Gov. Newsom tilts at carbon emissions, not fire mitigation
WSJ editorial. Excerpts:
"The theory is that climate change caused two especially wet winters in California in 2023 and 2024. This led to lush vegetation growth. Perhaps you recall the ebullient stories about the blooming desert and wildflower explosion. But in recent months, the theory goes, climate change has also caused a dry spell that has turned that vegetation into tinder for fires. Ergo, “hydroclimate whiplash.”
So climate change explains wet and dry seasons, which follows the progressive line that climate change is responsible for every natural disaster except for perhaps earthquakes. In today’s climate orthodoxy, bad weather is always man-made."
"California’s climate has long been variable with dry years following wet ones."
"130 or so years. There are wet and dry spells. The last couple of decades have had more dry years, but then so did the 1910s and 1920s when carbon emissions were far less than they are today."
"variable rain and snowfall patterns in California are to be expected. Fires will occur as a result. Rather than blame the climate for wildfires, the obligation of public officials should be to prepare for them"
"His [Gov. Gavin Newsom] proposal skimps on wildfire prevention while boosting spending on Medicaid, green energy and payoffs to the teachers’ unions."
"his budget for the coming fiscal year cuts the CAL FIRE’s “resource management” program by half from 2023 to $466.5 million.
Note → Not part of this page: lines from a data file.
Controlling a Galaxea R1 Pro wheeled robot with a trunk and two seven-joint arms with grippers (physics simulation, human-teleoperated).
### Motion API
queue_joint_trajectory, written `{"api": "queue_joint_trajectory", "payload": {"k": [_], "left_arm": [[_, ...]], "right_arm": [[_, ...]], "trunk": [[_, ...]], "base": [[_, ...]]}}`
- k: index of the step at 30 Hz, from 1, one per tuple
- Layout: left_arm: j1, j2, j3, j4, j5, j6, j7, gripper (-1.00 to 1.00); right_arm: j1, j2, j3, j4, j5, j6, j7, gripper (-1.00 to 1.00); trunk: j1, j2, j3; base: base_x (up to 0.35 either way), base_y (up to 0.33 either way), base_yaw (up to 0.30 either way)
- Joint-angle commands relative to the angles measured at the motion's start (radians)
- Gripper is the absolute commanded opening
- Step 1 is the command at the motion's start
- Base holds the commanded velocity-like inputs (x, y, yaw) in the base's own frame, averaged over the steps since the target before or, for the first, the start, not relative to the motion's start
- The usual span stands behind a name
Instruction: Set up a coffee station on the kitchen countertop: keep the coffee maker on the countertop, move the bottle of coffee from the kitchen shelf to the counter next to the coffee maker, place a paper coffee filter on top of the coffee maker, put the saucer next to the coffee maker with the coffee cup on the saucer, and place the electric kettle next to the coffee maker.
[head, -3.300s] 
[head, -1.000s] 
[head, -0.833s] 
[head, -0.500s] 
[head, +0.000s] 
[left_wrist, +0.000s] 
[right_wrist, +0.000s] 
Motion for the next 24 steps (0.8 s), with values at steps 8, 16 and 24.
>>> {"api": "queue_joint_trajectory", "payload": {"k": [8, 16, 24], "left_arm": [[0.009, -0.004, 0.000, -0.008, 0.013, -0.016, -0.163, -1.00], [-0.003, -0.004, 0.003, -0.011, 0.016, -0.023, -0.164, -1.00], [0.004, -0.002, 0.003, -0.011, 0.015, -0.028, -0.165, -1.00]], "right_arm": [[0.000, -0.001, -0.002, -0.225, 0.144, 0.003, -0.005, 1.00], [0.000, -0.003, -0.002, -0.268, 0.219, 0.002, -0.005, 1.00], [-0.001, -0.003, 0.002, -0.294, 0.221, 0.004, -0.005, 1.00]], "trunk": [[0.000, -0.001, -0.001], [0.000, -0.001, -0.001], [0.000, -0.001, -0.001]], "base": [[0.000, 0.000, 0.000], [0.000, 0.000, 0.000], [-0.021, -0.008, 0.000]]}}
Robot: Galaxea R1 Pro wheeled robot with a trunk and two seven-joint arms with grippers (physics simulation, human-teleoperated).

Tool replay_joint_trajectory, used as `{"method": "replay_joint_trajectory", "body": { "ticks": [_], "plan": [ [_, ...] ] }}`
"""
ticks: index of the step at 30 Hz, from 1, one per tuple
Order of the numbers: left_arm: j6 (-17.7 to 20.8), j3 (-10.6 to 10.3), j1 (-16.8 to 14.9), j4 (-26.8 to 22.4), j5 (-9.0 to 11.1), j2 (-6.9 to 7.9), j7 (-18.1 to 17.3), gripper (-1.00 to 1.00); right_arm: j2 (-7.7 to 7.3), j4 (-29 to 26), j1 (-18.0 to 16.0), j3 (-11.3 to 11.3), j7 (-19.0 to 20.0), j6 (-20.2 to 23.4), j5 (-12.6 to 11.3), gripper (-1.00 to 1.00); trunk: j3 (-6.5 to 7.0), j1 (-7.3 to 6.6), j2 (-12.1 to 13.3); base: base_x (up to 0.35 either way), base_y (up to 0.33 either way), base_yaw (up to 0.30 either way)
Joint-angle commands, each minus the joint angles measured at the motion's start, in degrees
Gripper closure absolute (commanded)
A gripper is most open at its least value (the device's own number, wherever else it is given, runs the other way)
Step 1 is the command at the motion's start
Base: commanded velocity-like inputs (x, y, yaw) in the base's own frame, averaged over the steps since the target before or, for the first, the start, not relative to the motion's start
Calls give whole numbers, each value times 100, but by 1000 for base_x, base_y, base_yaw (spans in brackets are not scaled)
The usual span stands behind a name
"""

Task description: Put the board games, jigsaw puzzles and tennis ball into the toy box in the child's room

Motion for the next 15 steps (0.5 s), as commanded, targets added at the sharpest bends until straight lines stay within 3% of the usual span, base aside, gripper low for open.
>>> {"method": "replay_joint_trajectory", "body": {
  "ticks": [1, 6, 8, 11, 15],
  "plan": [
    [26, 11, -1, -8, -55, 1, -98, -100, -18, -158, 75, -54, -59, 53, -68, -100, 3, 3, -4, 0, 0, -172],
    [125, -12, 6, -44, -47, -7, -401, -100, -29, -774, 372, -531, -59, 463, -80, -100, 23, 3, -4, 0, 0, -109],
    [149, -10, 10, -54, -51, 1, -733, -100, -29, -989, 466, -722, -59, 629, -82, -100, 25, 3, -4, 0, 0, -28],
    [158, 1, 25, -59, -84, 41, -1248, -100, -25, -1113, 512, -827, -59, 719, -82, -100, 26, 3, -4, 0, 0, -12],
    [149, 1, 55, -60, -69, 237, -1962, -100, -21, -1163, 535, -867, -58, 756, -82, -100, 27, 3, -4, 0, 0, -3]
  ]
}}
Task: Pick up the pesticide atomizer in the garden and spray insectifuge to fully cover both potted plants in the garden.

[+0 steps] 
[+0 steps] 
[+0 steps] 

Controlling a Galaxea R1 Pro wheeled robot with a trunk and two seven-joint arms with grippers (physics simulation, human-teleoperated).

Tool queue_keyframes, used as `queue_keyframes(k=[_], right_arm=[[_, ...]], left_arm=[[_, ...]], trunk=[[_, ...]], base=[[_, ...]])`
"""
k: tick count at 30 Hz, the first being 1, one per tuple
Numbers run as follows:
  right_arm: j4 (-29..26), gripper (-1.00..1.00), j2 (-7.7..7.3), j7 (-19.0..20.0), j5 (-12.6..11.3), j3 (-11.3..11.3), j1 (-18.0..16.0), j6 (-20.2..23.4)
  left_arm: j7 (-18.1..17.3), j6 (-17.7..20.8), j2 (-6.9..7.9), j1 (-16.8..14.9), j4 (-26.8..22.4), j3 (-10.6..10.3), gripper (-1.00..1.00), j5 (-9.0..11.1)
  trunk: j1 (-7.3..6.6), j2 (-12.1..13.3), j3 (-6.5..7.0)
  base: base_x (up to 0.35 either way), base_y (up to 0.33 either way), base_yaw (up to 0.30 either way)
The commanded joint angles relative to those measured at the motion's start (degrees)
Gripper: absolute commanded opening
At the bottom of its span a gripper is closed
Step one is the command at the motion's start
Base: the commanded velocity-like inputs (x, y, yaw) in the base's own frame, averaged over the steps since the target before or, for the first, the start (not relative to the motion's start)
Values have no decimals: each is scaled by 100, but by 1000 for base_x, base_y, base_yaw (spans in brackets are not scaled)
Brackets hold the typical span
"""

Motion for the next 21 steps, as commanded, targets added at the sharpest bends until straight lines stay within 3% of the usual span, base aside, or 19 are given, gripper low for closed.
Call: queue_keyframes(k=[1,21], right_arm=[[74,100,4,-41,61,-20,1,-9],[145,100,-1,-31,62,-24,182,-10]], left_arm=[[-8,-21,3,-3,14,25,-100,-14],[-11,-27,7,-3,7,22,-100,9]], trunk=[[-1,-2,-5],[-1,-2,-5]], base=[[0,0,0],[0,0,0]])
He plans instead to pay for $325 million in spending on wildfire and forest resilience with a $10 billion “climate bond” that voters approved in November. This is intended to free up general fund revenue for other spending."
"None of this spending will mitigate future fires, droughts or floods or have any impact on global temperatures."
"Mr. Newsom’s budget increases general fund spending on Health and Human Services (mainly Medicaid) by $9.7 billion and failing K-12 schools by $4 billion compared to last year. His budget last year included $2.6 billion for “forest and wildfire resilience”—far less than the $14.7 billion provisioned for zero-emission vehicles and “clean energy.”"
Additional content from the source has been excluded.